◆ What you need to do:
Write out the material below again, line for line, without any images.

========================

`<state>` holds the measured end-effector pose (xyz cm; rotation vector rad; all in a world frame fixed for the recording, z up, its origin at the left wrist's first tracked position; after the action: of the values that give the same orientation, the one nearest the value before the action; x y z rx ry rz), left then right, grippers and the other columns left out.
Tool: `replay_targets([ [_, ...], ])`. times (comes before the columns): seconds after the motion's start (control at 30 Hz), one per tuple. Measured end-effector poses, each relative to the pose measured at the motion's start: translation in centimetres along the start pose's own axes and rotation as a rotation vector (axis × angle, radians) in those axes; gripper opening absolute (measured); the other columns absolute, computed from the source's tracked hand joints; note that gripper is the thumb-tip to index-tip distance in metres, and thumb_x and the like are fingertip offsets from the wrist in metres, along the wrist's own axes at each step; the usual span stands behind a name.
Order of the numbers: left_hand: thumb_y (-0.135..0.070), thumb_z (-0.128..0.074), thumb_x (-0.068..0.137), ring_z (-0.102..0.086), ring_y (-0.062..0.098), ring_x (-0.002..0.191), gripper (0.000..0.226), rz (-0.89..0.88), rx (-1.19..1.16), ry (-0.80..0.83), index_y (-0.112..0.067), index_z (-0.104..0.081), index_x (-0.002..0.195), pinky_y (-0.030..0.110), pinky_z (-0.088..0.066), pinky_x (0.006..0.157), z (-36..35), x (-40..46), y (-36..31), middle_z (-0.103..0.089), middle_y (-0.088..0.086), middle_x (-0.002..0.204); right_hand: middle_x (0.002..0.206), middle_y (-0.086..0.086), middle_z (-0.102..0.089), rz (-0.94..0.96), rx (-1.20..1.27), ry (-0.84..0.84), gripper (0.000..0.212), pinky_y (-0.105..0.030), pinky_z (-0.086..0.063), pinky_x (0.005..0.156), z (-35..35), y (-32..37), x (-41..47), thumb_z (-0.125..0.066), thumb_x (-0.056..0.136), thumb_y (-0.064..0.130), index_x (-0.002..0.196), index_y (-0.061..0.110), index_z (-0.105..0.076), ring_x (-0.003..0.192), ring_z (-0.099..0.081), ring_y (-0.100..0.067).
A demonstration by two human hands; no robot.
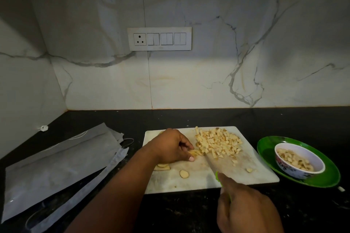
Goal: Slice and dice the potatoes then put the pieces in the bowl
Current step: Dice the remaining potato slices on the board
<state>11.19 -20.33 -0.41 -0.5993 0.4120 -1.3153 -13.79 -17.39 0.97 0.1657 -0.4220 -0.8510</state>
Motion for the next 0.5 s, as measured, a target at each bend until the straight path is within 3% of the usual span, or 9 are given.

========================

◆ Solution to the exercise:
`<state>` holds the measured end-effector pose (xyz cm; rotation vector rad; all in a world frame fixed for the recording, z up, its origin at the left wrist's first tracked position; after the action: of the values that give the same orientation, the one nearest the value before the action; x y z rx ry rz), left then right, grippers and the other columns left out.
Tool: `replay_targets([ [_, ...], ])`. times (comes before the columns): seconds after the motion's start (control at 30 Hz), one per tuple. Measured end-effector poses, each relative to the pose measured at the motion's start: translation in centimetres along the start pose's own axes and rotation as a rotation vector (axis × angle, radians) in those axes; gripper opening absolute (measured); the other columns absolute, computed from the source's tracked hand joints; note that gripper is the thumb-tip to index-tip distance in metres, and thumb_x and the like are fingertip offsets from the wrist in metres, along the wrist's own axes at each step; the usual span stands behind a name.
Order of the numbers: left_hand: thumb_y (-0.135..0.070), thumb_z (-0.128..0.074), thumb_x (-0.068..0.137), ring_z (-0.102..0.086), ring_y (-0.062..0.098), ring_x (-0.002..0.191), gripper (0.000..0.226), rz (-0.89..0.88), rx (-1.19..1.16), ry (-0.80..0.83), index_y (-0.112..0.067), index_z (-0.104..0.081), index_x (-0.002..0.195), pinky_y (-0.030..0.110), pinky_z (-0.088..0.066), pinky_x (0.006..0.157), z (-36..35), x (-40..46), y (-36..31), middle_z (-0.103..0.089), middle_y (-0.088..0.086), middle_x (-0.002..0.204); right_hand: middle_x (0.002..0.206), middle_y (-0.086..0.086), middle_z (-0.102..0.089), rz (-0.94..0.96), rx (-1.20..1.27), ry (-0.84..0.84), gripper (0.000..0.212), pinky_y (-0.105..0.030), pinky_z (-0.086..0.063), pinky_x (0.005..0.156), z (-35..35), y (-32..37), x (-41..47), thumb_z (-0.125..0.066), thumb_x (-0.056..0.136), thumb_y (-0.064..0.130), index_x (-0.002..0.196), index_y (-0.061..0.110), index_z (-0.105..0.076), ring_x (-0.003..0.192), ring_z (-0.099..0.081), ring_y (-0.100..0.067).
A demonstration by two human hands; no robot.
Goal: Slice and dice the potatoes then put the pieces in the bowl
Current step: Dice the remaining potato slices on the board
<state>11.19 -20.33 -0.41 -0.5993 0.4120 -1.3153 -13.79 -17.39 0.97 0.1657 -0.4220 -0.8510</state>
Motion for the next 0.5 s, as measured, a target at each bend until the straight path is within 3% of the usual span, or 9 are given.

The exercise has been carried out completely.